Telemedicine improves mortality rates for heart failure patients

After finding no overall benefit for congestive heart failure patients using telemedicine, researchers of a Dutch and a German telehealth study, respectively, decided to dig a little deeper.

What they uncovered were several subsets of CHF patients who saw statistically significant benefits from telemedicine in terms of improved mortality rates and re-hospitalization rates.

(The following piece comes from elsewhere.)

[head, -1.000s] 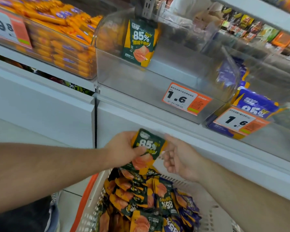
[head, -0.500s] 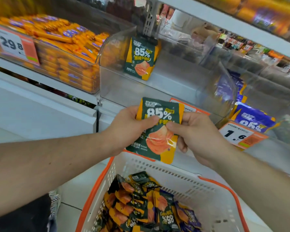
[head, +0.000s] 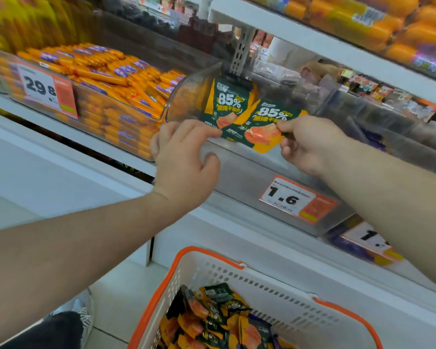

Both studies--"Telemedicine to Improve Heart Failure Mortality (TIM-HF)" and "Tailored Telemonitoring in Patients with Heart Failure (TEHAF)"--were presented at the international Heart Failure Congress in Sweden last weekend.

According to Josiane Boyne, lead researcher on the TEHAF study at Maastricht University Medical Center in the Netherlands, newly diagnosed CHF patients accounted for a large portion of the positive outcomes recorded. Patients diagnosed within 18 months of starting the trial had "significant decrease" in re-hospitalization, possibly as much as 50 percent, compared to patients who had the disease longer than 18 months.

The theory: Newly diagnosed patients typically are more open to education and adjusting their lifestyle to prevent exacerbations, according to Boyne. Also, longer-term patients tend to develop more severe symptoms over time, making it harder to control the condition, even with aggressive interventions.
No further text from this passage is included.